> [Task prompt] Copy out each line of the listing below that contains the word "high".
┌──
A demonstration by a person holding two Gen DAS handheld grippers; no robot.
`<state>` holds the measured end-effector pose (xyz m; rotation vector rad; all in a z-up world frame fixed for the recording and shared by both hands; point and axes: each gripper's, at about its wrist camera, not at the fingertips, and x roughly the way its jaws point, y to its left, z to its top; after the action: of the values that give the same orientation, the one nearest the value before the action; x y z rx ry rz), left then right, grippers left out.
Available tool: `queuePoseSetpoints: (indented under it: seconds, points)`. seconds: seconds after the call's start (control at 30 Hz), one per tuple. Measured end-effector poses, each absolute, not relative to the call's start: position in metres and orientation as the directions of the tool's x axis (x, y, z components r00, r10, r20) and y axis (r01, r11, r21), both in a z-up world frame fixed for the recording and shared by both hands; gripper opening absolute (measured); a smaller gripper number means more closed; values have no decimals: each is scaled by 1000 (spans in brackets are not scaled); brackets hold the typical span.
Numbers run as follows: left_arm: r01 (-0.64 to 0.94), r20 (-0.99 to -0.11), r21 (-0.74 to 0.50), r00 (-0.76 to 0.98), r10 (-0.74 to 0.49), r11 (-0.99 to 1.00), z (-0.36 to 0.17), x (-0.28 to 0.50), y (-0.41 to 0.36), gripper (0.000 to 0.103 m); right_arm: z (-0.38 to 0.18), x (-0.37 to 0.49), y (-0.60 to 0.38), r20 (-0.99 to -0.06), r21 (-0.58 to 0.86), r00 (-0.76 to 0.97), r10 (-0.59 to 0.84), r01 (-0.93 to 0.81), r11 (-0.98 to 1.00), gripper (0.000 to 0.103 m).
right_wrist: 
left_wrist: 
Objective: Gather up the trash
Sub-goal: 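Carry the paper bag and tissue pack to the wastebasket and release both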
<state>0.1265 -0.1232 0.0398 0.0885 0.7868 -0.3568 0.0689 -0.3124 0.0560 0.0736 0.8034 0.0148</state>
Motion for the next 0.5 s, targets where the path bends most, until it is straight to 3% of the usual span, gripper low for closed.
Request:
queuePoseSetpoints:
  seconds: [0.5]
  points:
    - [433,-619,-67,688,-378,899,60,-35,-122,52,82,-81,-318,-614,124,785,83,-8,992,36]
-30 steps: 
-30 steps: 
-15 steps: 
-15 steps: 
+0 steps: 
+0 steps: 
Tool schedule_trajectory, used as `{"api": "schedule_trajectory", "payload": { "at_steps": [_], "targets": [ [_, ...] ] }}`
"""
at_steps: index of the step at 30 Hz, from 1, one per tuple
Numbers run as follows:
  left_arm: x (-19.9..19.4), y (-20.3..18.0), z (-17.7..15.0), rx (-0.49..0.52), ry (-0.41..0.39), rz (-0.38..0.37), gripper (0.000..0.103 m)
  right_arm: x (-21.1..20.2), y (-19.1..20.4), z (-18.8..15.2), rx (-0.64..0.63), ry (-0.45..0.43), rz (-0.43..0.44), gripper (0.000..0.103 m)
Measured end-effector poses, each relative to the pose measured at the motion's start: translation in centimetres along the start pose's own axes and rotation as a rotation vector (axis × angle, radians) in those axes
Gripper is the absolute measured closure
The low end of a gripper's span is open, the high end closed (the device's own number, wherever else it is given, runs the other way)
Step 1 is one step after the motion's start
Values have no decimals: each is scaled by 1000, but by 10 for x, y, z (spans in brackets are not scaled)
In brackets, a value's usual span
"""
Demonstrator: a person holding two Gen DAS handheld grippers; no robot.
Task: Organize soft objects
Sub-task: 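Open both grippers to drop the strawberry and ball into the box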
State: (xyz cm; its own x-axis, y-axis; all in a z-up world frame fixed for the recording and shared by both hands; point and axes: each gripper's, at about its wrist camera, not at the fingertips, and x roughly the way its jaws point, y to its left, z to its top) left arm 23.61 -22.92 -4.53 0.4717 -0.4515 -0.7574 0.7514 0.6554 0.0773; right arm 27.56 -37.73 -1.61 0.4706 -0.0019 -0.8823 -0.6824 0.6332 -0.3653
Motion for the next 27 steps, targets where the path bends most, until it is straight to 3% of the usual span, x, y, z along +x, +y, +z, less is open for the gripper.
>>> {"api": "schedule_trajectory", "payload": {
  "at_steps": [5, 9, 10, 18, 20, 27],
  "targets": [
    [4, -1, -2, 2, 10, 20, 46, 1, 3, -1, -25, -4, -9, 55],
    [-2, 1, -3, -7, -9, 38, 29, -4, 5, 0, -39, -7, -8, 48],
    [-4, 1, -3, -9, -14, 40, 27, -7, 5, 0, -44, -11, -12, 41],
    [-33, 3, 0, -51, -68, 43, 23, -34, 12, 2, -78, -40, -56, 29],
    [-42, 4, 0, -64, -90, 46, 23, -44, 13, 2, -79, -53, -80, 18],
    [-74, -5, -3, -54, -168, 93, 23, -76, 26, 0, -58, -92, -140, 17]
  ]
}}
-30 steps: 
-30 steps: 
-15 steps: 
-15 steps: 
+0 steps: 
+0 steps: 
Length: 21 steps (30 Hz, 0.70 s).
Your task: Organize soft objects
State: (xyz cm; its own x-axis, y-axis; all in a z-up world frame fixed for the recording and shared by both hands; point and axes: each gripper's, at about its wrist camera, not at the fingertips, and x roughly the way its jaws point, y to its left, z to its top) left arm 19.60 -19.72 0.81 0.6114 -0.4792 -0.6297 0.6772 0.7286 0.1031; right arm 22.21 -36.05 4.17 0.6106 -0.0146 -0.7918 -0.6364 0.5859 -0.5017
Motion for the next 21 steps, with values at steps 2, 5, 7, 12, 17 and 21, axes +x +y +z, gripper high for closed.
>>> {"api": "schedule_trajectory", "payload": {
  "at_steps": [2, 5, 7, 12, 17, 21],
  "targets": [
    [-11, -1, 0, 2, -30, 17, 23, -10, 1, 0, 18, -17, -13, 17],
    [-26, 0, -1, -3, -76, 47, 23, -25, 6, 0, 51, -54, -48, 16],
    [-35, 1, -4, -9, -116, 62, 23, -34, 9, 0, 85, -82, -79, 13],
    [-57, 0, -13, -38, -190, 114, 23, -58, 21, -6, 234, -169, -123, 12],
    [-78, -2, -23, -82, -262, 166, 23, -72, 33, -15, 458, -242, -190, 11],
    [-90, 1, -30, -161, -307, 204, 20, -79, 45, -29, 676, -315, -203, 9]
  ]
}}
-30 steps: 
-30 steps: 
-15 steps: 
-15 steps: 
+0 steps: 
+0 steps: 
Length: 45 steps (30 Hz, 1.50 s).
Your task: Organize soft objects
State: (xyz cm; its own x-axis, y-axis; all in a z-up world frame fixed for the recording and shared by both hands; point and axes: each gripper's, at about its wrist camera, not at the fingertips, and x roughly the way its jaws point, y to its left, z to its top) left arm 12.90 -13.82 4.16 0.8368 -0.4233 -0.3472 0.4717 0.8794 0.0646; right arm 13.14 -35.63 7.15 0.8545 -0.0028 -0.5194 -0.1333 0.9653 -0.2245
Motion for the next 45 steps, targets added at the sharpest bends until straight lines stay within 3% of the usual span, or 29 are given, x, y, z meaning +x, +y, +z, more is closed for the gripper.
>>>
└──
> [Response to the exercise]
The low end of a gripper's span is open, the high end closed (the device's own number, wherever else it is given, runs the other way)
Motion for the next 21 steps, with values at steps 2, 5, 7, 12, 17 and 21, axes +x +y +z, gripper high for closed.

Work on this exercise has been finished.